Very rarely, cancer may develop in the peritoneum, the thin layer of tissue that covers the inside of the abdomen: this is known as primary peritoneal cancer (PPC). This lining develops from the same cells in the embryo as the surface of the ovary, and so PPCs are very similar to epithelial ovarian cancers (and are treated in the same way). Indeed, up to 15% of women with advanced ovarian cancer may actually have PPC.

How common is ovarian cancer?

Ovarian cancer is the 15th most common form of cancer in the UK, accounting for about 2% of all new cancer cases. It is the 6th most common form of cancer in women. In 2014, there were about 7400 new cases of ovarian cancer in the UK. Slightly more than half of all new cases occur in women aged 65 and over, with the highest rates being seen in women aged between 75 and 79. Overall, about 1 in 52 women will be diagnosed with ovarian cancer during their lifetime.

What are the risk factors?

Although the causes of ovarian cancer are not fully understood, we do know that a variety of risk factors are involved. About one fifth of cases each year are linked to major lifestyle and other risk factors, and thus are potentially preventable. Among non-lifestyle risk factors, perhaps the most important are older age and inherited (genetic) conditions.

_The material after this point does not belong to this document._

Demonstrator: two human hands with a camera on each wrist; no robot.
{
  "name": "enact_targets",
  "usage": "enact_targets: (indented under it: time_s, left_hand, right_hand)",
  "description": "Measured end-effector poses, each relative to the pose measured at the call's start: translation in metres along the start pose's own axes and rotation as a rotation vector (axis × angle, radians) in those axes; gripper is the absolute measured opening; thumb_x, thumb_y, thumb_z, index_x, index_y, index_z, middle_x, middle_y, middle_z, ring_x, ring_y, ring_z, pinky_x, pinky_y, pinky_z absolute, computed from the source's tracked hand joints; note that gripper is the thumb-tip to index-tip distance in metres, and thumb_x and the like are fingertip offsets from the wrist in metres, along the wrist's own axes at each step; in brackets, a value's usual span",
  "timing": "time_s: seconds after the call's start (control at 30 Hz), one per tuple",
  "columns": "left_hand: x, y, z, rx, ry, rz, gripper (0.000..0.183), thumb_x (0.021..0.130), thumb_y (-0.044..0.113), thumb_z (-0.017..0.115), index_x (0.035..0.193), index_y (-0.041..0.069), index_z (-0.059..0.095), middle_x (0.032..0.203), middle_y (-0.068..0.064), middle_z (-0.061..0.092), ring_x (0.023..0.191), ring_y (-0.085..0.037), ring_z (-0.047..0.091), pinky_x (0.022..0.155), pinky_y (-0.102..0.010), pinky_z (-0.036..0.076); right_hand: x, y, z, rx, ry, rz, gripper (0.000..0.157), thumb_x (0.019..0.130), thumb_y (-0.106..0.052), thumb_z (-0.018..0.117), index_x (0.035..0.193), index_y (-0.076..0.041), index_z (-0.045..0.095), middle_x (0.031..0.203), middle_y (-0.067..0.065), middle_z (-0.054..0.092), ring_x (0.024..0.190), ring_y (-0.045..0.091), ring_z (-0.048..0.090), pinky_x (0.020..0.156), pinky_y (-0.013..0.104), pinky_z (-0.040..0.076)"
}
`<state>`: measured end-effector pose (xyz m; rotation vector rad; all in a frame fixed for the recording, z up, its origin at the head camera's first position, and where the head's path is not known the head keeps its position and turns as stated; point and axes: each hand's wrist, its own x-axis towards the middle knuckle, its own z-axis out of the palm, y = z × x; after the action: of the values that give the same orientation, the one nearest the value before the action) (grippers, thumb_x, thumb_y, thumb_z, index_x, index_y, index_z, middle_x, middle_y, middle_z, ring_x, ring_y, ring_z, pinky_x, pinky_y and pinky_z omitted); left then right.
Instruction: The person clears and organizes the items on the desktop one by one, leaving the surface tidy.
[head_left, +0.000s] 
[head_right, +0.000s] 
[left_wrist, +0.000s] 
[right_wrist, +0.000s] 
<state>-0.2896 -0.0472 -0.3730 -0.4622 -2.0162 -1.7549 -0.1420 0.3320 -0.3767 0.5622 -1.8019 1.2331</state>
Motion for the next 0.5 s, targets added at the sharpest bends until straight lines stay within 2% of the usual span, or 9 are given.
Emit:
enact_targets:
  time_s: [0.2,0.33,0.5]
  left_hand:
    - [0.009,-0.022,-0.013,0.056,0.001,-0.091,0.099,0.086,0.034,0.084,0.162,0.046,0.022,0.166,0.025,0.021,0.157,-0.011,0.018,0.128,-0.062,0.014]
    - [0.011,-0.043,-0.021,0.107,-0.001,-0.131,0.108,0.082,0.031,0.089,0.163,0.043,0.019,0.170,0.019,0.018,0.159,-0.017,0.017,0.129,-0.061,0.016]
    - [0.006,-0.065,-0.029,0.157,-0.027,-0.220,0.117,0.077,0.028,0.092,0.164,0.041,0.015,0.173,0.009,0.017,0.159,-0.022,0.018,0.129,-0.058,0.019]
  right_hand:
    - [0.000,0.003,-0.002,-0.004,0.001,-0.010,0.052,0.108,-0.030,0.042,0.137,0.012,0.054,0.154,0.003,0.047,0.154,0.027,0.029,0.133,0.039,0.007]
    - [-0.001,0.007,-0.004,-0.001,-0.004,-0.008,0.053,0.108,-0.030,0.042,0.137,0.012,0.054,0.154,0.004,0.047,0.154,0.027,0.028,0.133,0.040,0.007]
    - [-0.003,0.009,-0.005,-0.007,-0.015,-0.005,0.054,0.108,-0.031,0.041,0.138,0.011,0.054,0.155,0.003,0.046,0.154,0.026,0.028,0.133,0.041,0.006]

Overall, about 3 in every 100 ovarian cancer cases occur in women with a family history of ovarian cancer, which suggests that inherited factors play an important role in determining the risk of the disease. The most important genes that affect the risk of ovarian cancer (and also the risk of breast cancer) are called BRCA1 and BRCA2. Compared with women without harmful changes (mutations) in these genes, the risk of ovarian cancer is about two thirds higher in women with mutations in BRCA1, and one third higher in those with mutations in BRCA2. However, even in women without such mutations, the risk is higher in those with a family history of ovarian or breast cancer, or certain other cancers such as stomach, liver or prostate cancer. Overall, about 5–15% of ovarian cancer cases each year are linked to genetic factors.

Another important factor affecting the risk of ovarian cancer is the use of some forms of hormone replacement therapy (HRT). The risk of ovarian cancer is higher in women using combined HRT rather than oestrogen-only HRT. Overall, it is estimated that about 1% of ovarian cancer cases in the UK are attributable to the use of HRT.

In addition to HRT use, a number of environmental factors , notably smoking, obesity and exposure to asbestos, can increase the risk of ovarian cancer. The use of talc powder in the genital area may also increase the risk.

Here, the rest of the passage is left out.